Redis vs. Kafka vs. RabbitMQ

Y	Hacker News new \| ask \| show \| jobs

	Redis vs. Kafka vs. RabbitMQ (blog.devgenius.io)
	39 points by FragrantRiver 1610 days ago

11 comments

detaro 1610 days ago

Seems to be copied from https://otonomo.io/redis-kafka-or-rabbitmq-which-microservic... (where it has a date from 2019)

This same blog already had a copied submission yesterday, so it seems it regularly does this: https://news.ycombinator.com/item?id=30061113

link

yawniek 1610 days ago

I dont understand why almost nobody wants to understand the difference between message brokers and a distributed log and its implications.

link

rad_gruchalski 1610 days ago

Because almost everyone refers to Kafka as a queue. And Kafka isn’t a queue.

link

raducu 1610 days ago

Doesn't confluent offer a JMS client for kafka? So certainly you can use kafka as a queue.

link

rad_gruchalski 1610 days ago

It may be possible to talk to it via JMS. There are also bridges for AMQP. That still does not make Kafka a queue. You can use like a queue by sugarcoating over it but Kafka itself isn't a queue.

link

morelisp 1610 days ago

You need to pre-commit to the amount of parallelism you want, and work-stealing or any other out-of-order processing is nearly impossible. Any Kafka client bug tracker is full of people who are confused (or worse) about this.

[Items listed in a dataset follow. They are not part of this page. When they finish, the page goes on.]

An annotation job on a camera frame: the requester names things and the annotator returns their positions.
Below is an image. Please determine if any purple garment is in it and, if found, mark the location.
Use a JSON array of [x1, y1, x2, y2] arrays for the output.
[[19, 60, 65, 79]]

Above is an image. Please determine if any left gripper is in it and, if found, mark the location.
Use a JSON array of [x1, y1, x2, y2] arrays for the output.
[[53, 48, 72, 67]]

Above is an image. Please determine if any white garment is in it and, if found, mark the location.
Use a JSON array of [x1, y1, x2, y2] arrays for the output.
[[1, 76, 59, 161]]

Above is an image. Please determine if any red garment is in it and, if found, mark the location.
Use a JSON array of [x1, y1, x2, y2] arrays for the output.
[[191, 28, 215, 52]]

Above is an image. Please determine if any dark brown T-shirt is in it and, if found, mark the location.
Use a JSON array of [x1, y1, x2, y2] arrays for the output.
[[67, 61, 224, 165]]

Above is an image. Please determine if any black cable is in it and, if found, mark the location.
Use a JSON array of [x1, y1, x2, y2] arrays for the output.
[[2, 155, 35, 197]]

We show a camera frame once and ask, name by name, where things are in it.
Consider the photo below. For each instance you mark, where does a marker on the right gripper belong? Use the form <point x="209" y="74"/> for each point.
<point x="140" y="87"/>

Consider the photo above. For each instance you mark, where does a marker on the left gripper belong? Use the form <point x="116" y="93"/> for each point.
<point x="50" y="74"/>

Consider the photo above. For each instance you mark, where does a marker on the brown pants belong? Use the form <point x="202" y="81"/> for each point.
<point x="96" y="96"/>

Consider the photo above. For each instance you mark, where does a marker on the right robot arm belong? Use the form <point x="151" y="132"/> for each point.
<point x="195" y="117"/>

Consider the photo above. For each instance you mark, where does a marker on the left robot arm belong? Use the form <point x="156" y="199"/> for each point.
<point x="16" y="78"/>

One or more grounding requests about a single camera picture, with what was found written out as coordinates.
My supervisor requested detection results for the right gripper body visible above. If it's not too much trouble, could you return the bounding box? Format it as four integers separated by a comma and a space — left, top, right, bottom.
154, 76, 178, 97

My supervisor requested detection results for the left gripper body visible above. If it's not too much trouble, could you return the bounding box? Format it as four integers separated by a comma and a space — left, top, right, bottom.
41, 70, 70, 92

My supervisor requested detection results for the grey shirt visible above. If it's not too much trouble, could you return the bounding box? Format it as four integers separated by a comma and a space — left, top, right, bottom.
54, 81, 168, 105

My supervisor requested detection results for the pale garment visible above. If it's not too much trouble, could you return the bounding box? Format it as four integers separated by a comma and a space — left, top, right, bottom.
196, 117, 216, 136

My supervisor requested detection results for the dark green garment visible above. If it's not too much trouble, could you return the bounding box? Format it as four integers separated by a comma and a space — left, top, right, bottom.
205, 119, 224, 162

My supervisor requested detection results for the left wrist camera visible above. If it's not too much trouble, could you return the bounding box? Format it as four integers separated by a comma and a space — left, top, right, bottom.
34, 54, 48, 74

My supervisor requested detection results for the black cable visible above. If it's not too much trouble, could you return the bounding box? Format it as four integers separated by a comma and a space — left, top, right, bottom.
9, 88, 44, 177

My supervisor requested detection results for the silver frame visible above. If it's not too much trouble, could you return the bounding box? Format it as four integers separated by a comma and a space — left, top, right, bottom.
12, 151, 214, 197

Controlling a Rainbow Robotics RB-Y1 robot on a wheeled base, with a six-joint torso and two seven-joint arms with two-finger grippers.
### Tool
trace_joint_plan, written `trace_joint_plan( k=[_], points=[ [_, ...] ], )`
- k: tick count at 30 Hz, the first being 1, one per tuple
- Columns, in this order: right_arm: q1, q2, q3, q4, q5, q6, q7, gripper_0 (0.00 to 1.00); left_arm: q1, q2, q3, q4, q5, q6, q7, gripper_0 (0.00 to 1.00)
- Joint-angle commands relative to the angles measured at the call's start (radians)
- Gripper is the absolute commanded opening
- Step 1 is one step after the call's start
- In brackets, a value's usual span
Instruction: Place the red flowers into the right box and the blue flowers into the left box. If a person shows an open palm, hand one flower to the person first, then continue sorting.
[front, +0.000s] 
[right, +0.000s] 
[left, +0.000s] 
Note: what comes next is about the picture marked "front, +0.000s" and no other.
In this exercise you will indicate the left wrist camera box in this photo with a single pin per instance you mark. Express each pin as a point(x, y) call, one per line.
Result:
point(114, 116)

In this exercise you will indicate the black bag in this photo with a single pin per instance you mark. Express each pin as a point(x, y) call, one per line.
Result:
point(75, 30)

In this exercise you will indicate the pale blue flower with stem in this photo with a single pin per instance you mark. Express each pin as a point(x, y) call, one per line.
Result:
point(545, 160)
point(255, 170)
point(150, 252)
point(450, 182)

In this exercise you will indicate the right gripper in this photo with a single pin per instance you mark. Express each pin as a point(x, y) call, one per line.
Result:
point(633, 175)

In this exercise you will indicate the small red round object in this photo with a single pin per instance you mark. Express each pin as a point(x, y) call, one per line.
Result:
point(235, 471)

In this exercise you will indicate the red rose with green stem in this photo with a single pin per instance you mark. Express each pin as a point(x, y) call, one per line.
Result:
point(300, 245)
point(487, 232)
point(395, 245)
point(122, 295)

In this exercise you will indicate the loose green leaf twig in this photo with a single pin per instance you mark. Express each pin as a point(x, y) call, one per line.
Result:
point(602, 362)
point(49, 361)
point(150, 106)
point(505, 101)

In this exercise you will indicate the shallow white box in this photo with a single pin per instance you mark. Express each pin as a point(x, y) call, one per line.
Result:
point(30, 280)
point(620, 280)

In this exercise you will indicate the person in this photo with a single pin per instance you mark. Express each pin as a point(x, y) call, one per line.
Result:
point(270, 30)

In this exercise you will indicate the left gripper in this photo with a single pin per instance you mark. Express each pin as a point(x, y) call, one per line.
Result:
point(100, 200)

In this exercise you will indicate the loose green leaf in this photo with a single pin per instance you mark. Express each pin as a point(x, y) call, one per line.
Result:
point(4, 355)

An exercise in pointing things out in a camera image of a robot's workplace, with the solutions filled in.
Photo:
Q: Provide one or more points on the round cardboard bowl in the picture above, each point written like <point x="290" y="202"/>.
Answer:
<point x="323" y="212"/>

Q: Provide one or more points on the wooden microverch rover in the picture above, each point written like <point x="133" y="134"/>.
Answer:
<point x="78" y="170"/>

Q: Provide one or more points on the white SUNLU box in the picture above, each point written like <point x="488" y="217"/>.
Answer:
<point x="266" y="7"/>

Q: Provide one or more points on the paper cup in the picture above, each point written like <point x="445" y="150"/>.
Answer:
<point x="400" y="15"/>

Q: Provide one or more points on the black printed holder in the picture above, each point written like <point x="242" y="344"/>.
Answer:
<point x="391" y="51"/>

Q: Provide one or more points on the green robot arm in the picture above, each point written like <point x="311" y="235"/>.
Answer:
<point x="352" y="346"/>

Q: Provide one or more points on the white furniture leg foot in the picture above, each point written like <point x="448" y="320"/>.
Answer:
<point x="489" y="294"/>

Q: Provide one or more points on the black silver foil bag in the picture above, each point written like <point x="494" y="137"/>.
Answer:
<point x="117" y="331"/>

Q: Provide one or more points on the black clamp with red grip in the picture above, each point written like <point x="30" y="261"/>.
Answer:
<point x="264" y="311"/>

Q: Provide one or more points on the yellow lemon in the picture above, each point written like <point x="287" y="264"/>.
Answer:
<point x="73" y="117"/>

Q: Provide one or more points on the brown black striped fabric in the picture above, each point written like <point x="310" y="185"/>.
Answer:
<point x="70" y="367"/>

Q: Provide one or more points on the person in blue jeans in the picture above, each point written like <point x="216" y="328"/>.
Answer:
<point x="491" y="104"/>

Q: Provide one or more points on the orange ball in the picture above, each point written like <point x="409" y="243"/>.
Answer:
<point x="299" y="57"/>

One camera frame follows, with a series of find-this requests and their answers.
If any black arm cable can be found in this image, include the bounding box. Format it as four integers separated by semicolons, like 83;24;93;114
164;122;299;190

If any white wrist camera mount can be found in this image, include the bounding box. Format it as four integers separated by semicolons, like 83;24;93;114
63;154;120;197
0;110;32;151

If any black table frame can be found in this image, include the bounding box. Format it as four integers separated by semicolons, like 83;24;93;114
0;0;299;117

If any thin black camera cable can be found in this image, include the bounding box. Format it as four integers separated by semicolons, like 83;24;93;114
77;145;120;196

We use Kafka as a queue because we understand it very well, but it has a lot of limitations compared to "purpose-built" queuing services.

link

raducu 1610 days ago

You mean pre-commit to the maximum parallelism by setting the number of partitions or am I missing something?

In that case, sure, theoretically with JMS you can spawn as many parallel consumers as you want and with kafka you're limited to the number of partitions you've configured your topic with, as you can only have one partition per consumer.

But you get so much more out of kafka with consumer groups and partitions when you do complex message processing that would be a lot harder with traditional queues (if you partition based on the same key).

link

morelisp 1610 days ago

> You mean pre-commit to the maximum parallelism by setting the number of partitions?

Yes. Then depending on the data it can be difficult-to-impossible to scale past that. Scaling down, of course you can always start fewer consumers, but unless you have many more partitions than consumers or partitions as a multiple of consumers, the load will be unbalanced.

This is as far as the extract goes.